The Lobster | 2015
In true surrealist fashion, there’s no explanation offered for the alternative reality where residents of a country hotel are given 45 days to meet and fall in love with a partner or be turned into an animal of their choice.
Yorgos Lanthimos’s fantasy, by turns darkly funny and grimly disturbing, offers a skewed view of our obsession with coupledom and the clumsy rituals of hooking up. Paunchy, bespectacled David (Colin Farrell, who piled on 40 lbs for the role) checks in and chooses to become a lobster if he can’t find the love of his life. Lobsters have a long lifespan, remain fertile and, what the hell, he likes the sea.
The strangely glum seafront retreat is Parknasilla Hotel and Resort, Sneem in County Kerry, on the coast of far southwest Ireland, about 50 miles west of Cork. In truth, it’s not remotely glum, but a luxury retreat in a rather beautiful setting on a picturesque inlet of the Atlantic coast.
Most of the hotel’s interiors, though, were filmed in the Eccles Hotel Glengarriff, Glengarriff Harbour, on the N71, about 15 miles to the southeast of Sneem.
‘Loners’ who escape before being transformed live in the surrounding woods where, perversely, they’re not allowed to form relationships. Far from adjoin the hotel, the forest is over 100 miles to the northeast.
It’s Dromore Wood Nature Reserve, Ruan Village, Ennis, about 20 miles northwest of Limerick in Co. Clare. It’s an area of almost 1,000 acres owned by the Irish State and which bas designated a nature reserve since 1985 because of the diversity of its flora and fauna.

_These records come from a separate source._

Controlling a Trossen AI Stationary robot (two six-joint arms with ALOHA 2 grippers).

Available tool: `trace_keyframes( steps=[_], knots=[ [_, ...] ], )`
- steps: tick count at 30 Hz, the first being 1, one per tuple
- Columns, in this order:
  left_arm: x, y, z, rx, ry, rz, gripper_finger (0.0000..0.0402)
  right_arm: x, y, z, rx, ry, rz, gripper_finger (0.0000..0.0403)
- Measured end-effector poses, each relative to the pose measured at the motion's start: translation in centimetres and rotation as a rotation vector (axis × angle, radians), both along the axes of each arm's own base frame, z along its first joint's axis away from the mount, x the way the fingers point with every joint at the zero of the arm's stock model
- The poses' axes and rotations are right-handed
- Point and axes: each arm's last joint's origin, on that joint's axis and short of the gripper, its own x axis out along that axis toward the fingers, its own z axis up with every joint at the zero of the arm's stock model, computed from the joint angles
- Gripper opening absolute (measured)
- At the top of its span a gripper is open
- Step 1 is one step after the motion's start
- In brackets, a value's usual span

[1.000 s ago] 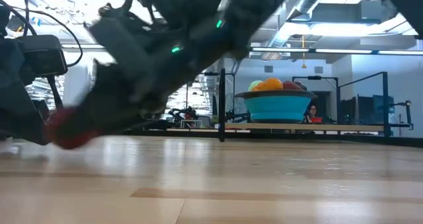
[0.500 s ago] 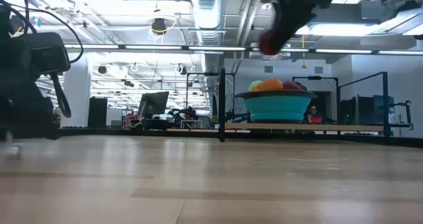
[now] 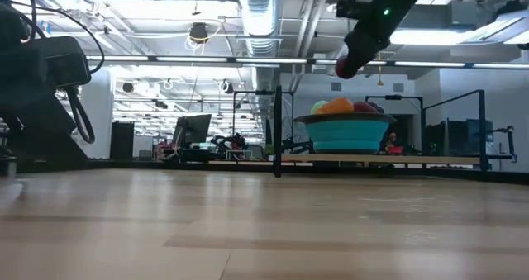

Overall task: Pick & Place Fruit
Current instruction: Put the red pomegranate into the blue strainer bowl on the shelf

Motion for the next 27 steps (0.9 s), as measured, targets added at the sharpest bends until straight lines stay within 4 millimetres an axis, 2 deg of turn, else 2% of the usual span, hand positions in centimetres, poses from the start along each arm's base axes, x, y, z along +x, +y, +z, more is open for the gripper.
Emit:
trace_keyframes(
  steps=[3, 7, 15, 24, 27],
  knots=[
    [0.0, 0.0, 0.0, -0.002, -0.003, 0.000, 0.0285, -0.2, -2.2, 0.2, 0.032, -0.037, -0.015, 0.0221],
    [0.0, 0.0, 0.1, 0.001, -0.010, 0.010, 0.0285, -0.6, -3.8, 0.2, 0.078, -0.055, -0.038, 0.0227],
    [0.1, 0.0, 0.1, 0.002, -0.018, 0.018, 0.0285, -0.9, -5.0, 0.3, 0.103, -0.094, -0.058, 0.0230],
    [0.1, 0.0, 0.2, 0.017, -0.028, 0.010, 0.0285, 1.3, -6.2, -2.5, 0.125, -0.031, -0.075, 0.0230],
    [0.1, 0.0, 0.2, 0.015, -0.032, 0.008, 0.0285, 1.6, -6.4, -2.5, 0.123, -0.028, -0.078, 0.0230]
  ],
)
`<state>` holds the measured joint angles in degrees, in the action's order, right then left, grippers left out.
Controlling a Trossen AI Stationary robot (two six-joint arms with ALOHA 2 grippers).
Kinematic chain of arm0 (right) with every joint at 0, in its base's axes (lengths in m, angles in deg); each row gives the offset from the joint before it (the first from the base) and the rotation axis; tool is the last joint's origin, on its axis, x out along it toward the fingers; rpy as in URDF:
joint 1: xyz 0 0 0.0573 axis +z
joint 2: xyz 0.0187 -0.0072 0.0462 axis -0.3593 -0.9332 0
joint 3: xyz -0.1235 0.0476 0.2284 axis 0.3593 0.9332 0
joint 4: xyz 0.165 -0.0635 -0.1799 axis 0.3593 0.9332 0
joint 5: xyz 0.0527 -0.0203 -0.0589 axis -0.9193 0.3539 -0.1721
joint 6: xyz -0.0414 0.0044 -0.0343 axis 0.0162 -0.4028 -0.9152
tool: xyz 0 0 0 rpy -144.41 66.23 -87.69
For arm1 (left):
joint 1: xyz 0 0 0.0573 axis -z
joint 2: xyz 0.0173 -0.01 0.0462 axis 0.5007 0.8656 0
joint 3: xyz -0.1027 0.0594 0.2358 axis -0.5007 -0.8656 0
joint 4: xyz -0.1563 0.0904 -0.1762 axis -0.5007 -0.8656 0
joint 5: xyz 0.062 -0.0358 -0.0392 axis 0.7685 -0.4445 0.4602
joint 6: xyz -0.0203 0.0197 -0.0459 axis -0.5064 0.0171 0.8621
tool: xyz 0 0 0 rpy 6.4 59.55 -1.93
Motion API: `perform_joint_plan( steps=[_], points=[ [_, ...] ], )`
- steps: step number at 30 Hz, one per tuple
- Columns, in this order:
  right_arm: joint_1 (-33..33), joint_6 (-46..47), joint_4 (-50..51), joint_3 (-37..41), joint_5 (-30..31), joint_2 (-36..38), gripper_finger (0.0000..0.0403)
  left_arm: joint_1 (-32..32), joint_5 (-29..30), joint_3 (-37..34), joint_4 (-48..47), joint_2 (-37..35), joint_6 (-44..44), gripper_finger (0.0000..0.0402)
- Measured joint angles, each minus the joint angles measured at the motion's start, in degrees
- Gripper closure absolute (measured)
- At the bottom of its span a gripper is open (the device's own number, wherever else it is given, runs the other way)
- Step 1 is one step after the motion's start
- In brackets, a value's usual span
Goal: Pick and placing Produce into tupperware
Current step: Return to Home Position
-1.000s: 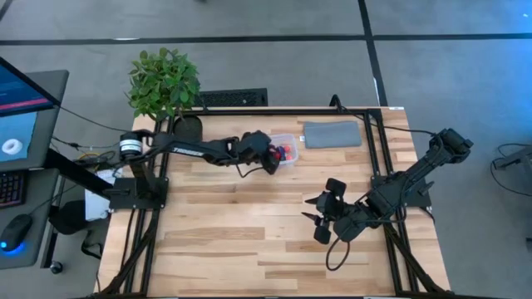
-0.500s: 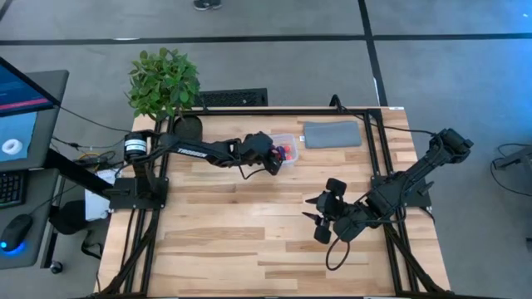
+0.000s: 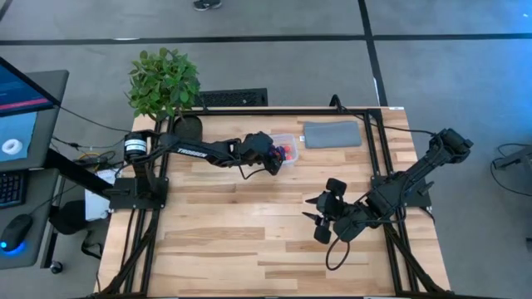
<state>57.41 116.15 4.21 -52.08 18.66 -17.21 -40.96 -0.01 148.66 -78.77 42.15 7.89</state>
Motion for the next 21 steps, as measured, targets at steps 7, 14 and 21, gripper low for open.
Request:
perform_joint_plan(
  steps=[7, 14, 21],
  points=[
    [-0.01, 0.12, -0.19, 0.0, 0.0, 0.0, 0.0198, -0.03, 0.02, 0.0, 0.0, -0.02, -0.03, 0.0141],
    [-0.11, 0.15, -0.2, 0.0, 0.0, 0.0, 0.0198, -0.07, -0.09, 0.0, 0.85, -0.02, -0.04, 0.0141],
    [-0.11, 1.11, -0.2, 0.0, 0.05, 0.0, 0.0198, -0.07, -3.09, 0.0, 4.28, -0.04, -2.01, 0.0141]
  ],
)
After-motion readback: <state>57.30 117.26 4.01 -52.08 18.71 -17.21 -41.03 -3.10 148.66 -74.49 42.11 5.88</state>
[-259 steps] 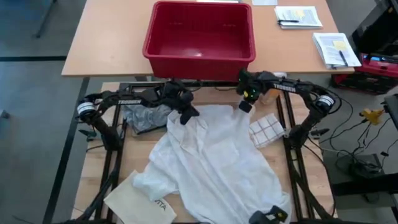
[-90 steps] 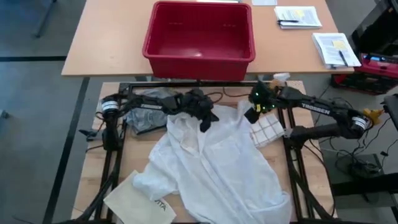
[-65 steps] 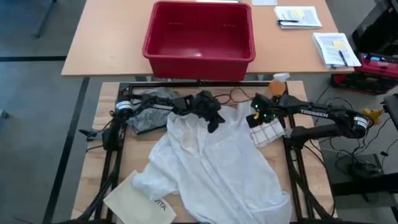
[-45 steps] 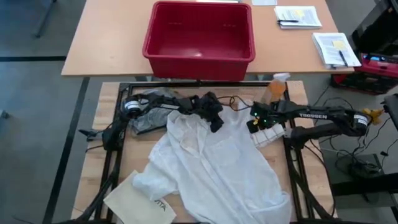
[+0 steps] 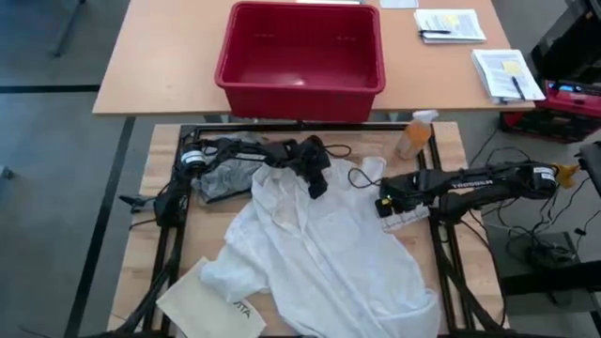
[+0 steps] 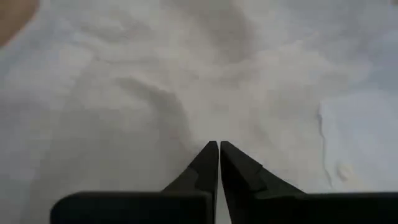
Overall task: Fold laundry
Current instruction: Fold the white long sleeve shirt
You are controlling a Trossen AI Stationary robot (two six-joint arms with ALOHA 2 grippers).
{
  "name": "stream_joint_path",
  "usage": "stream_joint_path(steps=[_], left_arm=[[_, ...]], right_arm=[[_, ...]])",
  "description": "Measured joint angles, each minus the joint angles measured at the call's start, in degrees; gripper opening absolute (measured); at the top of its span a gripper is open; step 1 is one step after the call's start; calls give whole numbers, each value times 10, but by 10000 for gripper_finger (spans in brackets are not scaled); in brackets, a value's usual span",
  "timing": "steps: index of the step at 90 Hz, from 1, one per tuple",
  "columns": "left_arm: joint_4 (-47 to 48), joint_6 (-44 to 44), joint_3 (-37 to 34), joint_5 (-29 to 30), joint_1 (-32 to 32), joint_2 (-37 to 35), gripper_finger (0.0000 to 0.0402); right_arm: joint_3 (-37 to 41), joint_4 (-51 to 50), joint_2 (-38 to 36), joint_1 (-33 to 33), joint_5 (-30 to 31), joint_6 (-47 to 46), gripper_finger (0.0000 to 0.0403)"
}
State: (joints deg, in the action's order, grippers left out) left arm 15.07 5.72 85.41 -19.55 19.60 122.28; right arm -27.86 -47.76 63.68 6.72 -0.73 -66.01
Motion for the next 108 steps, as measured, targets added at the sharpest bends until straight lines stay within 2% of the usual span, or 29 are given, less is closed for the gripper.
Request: stream_joint_path(steps=[6, 14, 23, 38, 53, 65, 86, 101, 108], left_arm=[[30, -6, 0, 26, 1, -7, 0], [41, -5, 0, 23, 6, -5, 0], [39, 6, 5, -13, 9, -8, 0], [26, 7, 45, -63, -12, -22, 0], [-15, 25, 99, -41, -17, -2, 0], [4, 39, 142, -24, -2, 48, 0], [77, 40, 209, -23, 11, 118, 0], [80, 79, 240, -11, 13, 125, 0], [91, 88, 243, -12, 13, 125, 0]], right_arm=[[0, 1, 2, -36, -14, -17, 2], [0, -9, 2, -83, -19, -52, 2], [0, -31, 2, -127, -9, -102, 2], [1, -29, 1, -160, -1, -148, 2], [0, -24, 1, -206, -12, -161, 2], [0, -21, 1, -251, -15, -188, 2], [0, 4, 1, -276, -26, -212, 2], [-8, 19, 2, -296, -34, -204, 2], [-10, 14, 2, -303, -57, -203, 2]])
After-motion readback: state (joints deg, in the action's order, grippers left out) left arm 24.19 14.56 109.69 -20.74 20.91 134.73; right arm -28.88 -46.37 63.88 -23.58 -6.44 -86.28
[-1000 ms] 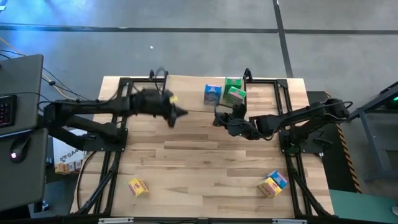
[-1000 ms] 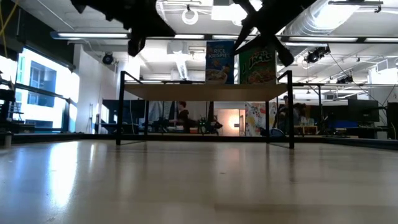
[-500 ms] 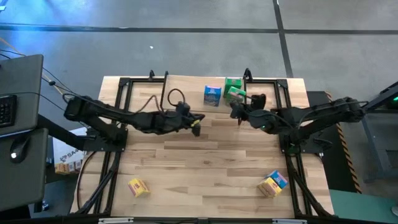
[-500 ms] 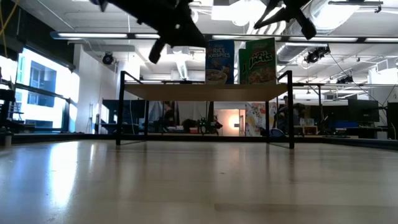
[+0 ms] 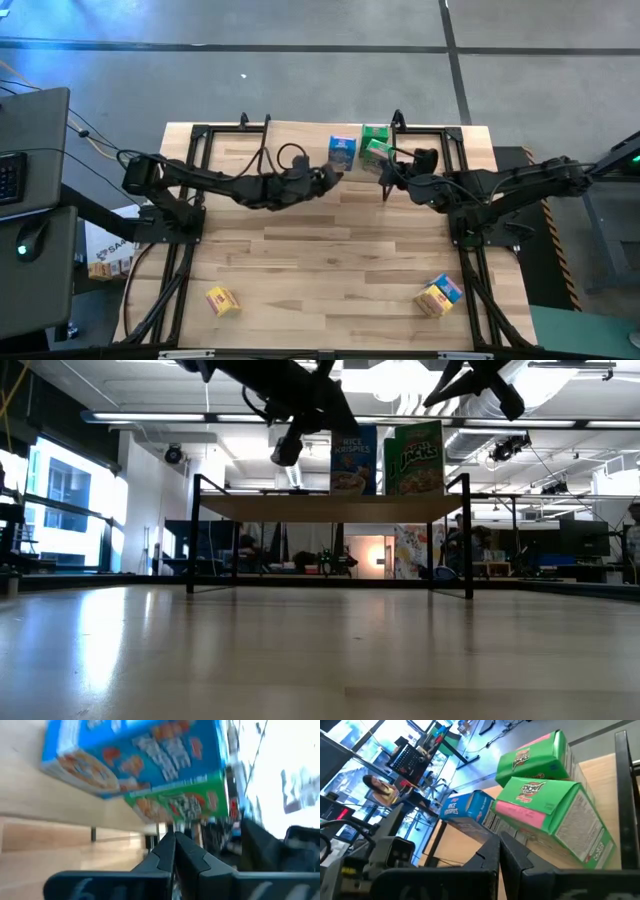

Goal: Stack cereal on shelf
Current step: Put the top blue cereal box on the shelf

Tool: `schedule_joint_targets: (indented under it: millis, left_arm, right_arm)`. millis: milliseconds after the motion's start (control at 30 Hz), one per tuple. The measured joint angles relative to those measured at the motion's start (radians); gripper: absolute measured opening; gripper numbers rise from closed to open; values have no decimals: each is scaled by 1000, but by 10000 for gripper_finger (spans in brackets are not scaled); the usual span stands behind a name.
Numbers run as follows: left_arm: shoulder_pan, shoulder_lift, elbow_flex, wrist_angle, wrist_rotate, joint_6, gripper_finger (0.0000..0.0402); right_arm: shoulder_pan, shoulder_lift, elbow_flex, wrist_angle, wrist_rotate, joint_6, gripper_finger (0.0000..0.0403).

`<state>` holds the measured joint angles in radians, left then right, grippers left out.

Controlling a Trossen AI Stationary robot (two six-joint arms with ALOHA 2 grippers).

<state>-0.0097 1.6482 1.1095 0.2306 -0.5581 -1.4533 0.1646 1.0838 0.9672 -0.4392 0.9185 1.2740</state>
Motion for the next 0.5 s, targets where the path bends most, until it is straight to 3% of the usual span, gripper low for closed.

The futuristic city into which the Loners occasionally foray, disguised as happily married couples, is Dublin. The heavily policed shopping centre is Blanchardstown Shopping Centre, Blanchardstown, Dublin 15, a large suburb in Fingal, about six miles north-west of the city centre.
With horrible inevitability, once pairing-up is forbidden, David is drawn into a relationship with the Short-Sighted Woman (Rachel Weisz). Their stilted dinner date takes a slightly ominous turn when David orders nothing more than a fork and steak knife.
The is restaurant is Joels Restaurant, Naas Road, Newlands Cross, Dublin. If it looks strikingly modern, that’s because despite being built as recently as 1991, Joels was completely demolished, and rebuilt in an astonishing eleven-week period, in 1997.